GPT-4o finally gets it's multi-modal moment

Exploring the new image generation capabilities of GPT-4o. Learnings, limitations, and fun.

Mar 26, 2025

OpenAI released its latest image generation capabilities.

This update finally delivers on a launch announcement that's nearly a year old. This is the "o" part in GPT-4o finally shipping. The "o" stands for omni, in that it has native image, audio, and text functionality.

This long awaited native image generation capability/understanding was supposed to bring major upgrades. And while google beat them to it by a week or so, the finishing touches the OpenAI team put on this release were... worth the wait.

An Anime Frame

While there is lot of information to read and understand, visual models are easy for everyone to judge. So I thought I'd share some of the images I generated with it.
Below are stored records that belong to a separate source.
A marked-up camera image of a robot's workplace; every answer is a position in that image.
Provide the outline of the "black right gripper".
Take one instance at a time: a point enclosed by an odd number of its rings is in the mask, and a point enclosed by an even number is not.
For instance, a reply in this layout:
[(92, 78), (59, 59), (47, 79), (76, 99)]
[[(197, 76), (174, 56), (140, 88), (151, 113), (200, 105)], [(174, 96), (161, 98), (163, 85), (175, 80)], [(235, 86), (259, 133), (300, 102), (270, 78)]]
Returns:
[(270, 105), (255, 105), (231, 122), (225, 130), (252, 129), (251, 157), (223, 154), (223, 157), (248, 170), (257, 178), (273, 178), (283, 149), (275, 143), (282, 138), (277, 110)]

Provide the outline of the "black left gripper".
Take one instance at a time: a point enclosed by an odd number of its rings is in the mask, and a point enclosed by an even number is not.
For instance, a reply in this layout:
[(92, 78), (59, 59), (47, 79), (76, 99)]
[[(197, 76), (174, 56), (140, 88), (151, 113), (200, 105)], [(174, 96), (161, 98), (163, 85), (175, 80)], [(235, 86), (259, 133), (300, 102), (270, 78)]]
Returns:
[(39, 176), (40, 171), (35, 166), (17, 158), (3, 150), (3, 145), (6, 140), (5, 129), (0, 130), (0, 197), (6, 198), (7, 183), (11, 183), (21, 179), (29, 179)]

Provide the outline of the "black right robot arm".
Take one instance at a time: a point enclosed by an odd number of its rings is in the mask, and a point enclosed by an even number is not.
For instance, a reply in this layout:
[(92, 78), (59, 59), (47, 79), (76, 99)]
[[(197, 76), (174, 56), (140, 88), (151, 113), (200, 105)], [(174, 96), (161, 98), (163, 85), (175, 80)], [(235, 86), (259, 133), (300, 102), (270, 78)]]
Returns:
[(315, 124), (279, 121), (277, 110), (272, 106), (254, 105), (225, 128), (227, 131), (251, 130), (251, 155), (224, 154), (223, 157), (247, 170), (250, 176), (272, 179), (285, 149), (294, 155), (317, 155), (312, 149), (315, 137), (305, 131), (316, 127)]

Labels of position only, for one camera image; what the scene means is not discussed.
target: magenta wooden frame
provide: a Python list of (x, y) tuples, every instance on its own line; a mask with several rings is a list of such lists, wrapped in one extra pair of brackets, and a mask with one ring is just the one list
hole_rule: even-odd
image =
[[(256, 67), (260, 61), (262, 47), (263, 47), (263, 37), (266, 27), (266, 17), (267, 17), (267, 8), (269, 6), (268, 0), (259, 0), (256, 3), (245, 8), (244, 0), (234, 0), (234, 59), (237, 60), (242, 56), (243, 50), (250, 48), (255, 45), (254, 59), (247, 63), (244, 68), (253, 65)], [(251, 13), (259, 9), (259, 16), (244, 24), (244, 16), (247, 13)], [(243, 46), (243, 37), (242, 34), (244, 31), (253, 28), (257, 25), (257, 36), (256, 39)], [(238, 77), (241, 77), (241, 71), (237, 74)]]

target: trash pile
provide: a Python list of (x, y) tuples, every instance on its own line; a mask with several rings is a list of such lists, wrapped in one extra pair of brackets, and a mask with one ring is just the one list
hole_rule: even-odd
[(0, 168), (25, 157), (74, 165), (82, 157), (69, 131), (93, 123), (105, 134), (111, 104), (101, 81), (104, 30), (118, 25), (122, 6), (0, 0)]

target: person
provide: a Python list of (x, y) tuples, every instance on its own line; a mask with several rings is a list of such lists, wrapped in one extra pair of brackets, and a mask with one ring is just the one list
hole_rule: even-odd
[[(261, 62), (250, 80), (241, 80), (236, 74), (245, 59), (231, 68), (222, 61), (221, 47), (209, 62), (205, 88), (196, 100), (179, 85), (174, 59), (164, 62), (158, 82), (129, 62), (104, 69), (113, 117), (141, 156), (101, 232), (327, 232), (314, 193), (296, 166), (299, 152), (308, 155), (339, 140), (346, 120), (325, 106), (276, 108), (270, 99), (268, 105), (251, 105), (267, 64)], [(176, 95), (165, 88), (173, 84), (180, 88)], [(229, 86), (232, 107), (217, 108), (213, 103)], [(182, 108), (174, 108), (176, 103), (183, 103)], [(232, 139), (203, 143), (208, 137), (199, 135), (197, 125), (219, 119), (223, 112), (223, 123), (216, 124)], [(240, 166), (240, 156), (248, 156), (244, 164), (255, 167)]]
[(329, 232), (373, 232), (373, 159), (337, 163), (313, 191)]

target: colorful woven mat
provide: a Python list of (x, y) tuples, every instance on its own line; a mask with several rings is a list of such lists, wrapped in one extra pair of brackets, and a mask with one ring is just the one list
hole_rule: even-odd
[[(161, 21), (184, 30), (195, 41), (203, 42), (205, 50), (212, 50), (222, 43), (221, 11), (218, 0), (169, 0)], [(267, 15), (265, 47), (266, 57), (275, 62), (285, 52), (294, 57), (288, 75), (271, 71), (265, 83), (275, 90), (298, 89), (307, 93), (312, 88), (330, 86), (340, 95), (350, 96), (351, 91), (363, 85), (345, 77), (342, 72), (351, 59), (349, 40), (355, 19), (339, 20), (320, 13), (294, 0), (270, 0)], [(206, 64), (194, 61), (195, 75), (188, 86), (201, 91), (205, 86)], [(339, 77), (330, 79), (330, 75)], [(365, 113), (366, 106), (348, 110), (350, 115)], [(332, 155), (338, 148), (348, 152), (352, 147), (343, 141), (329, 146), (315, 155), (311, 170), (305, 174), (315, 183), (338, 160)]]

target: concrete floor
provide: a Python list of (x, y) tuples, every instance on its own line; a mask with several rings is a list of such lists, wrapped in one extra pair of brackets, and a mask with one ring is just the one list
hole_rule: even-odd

First, what feels like what will become a famous anime frame request. This is shockingly simple to create. Here's my prompt

1> Upload Image
2
3Make this an anime frame

Before Anime Frame — The Image I uploaded

After Anime Frame — The result of the prompt

The Image I uploaded

The result of the prompt

The attention to detail and understanding wowed me. Prior models were deceptively bad. From afar, with a simple prompt, and personal lack of care, they could wow you. But it's mostly demo-ware. When you do care about the details, and you need specific instructions to be followed with precision, they fail.

This model is the opposite. This is good and it's the first time I've felt that. Inclusive of google's recent image model that has been going viral.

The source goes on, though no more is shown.